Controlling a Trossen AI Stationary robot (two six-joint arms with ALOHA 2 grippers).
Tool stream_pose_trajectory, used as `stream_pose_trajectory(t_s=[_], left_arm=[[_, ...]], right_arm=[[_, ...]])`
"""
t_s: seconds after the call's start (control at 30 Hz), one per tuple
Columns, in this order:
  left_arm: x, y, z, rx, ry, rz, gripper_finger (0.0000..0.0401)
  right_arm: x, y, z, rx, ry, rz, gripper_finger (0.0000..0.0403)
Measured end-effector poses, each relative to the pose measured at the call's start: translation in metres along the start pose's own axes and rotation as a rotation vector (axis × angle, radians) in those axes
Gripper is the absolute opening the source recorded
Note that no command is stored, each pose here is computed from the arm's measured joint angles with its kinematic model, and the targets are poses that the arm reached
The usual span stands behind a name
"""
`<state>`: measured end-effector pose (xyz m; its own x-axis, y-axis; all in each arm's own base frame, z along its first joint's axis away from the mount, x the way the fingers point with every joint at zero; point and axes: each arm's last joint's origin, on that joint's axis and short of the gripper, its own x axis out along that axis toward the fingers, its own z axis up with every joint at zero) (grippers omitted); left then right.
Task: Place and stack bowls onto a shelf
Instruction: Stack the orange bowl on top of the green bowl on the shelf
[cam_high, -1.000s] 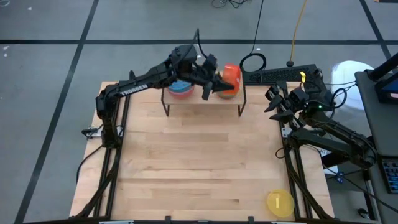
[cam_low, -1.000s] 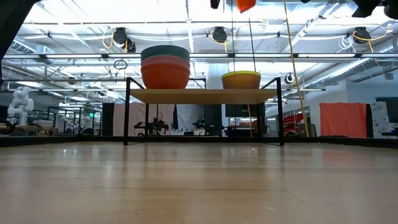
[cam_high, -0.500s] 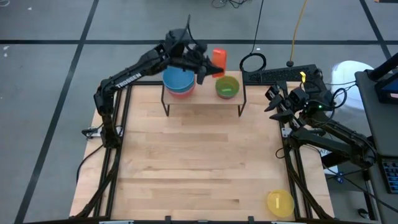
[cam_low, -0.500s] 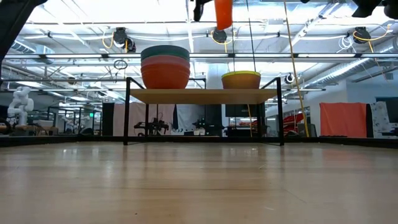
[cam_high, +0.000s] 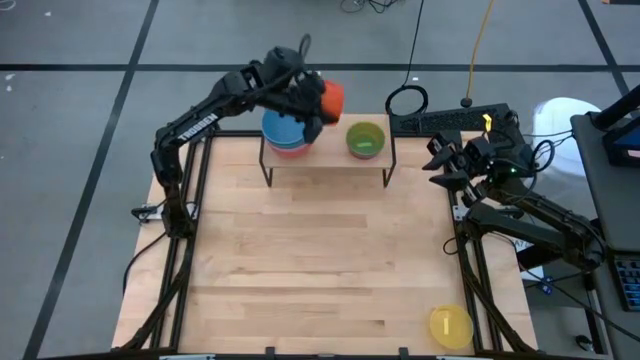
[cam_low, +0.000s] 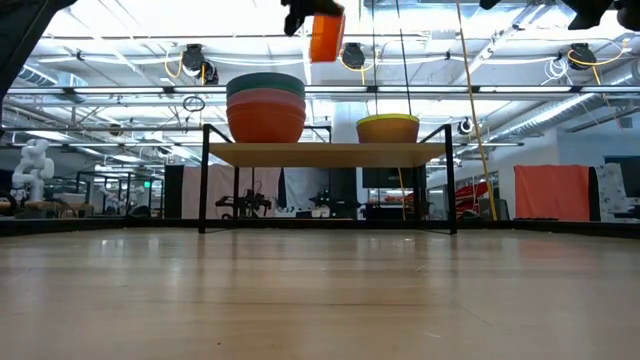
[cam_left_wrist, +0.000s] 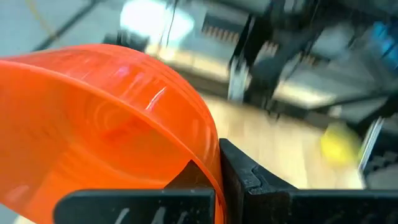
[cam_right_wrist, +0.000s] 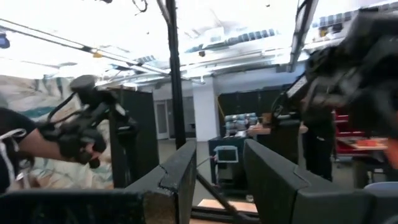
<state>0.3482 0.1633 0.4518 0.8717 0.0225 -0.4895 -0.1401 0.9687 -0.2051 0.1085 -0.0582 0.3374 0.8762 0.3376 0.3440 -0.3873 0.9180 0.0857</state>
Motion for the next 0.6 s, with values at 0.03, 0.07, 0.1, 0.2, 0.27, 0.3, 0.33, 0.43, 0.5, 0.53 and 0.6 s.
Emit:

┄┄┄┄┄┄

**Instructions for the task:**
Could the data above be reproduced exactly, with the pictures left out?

**Response:**
Controlling a Trossen AI Stationary robot (two six-joint arms with ALOHA 2 grippers).
Tool stream_pose_trajectory, used as `stream_pose_trajectory(t_s=[_], left_arm=[[_, ...]], right_arm=[[_, ...]])`
"""
t_s: seconds after the call's start (control at 30 Hz), one per tuple
Columns, in this order:
  left_arm: x, y, z, rx, ry, rz, gripper_finger (0.0000..0.0401)
  right_arm: x, y, z, rx, ry, rz, gripper_finger (0.0000..0.0403)
Measured end-effector poses, each relative to the pose measured at the call's start: translation in metres along the start pose's own axes and rotation as a rotation vector (axis × angle, radians) in those axes
Gripper is the absolute opening the source recorded
Note that no command is stored, each pose here is computed from the arm's measured joint angles with its kinematic model, and the targets are poses that the arm reached
The usual span stands behind a name
"""
`<state>`: measured end-effector pose (xyz m; its own x-axis, y-axis; all in each arm's own base frame, z along its first joint's axis away from the mount, x the way the fingers point with every joint at zero; point and axes: each arm's last joint's origin, on that joint's axis and short of the gripper, its own x axis out along that axis toward the fingers, its own z axis up with every joint at zero) (grippers omitted); left then right.
Task: Place and stack bowls onto a shelf
Instruction: Stack the orange bowl on top of the green bowl on the shelf
[cam_high, -1.000s] 
[cam_low, -1.000s] 
[cam_high, -0.500s] 
[cam_low, -0.500s] 
[cam_high, +0.000s] 
[cam_low, +0.000s] 
[cam_left_wrist, +0.000s] 
[cam_right_wrist, +0.000s] 
<state>0.3482 0.1633 0.4518 0.8717 0.0225 -0.4895 -0.1401 0.9687 -0.2051 0.1085 -0.0582 0.3374 0.8762 0.3376 0.3440 -0.3873 0.9180 0.0857</state>
Motion for the next 0.6 s, with values at 0.03, 0.07, 0.1, 0.2, 0.27, 0.3, 0.33, 0.43, 0.5, 0.53 and 0.6 s.
Emit:

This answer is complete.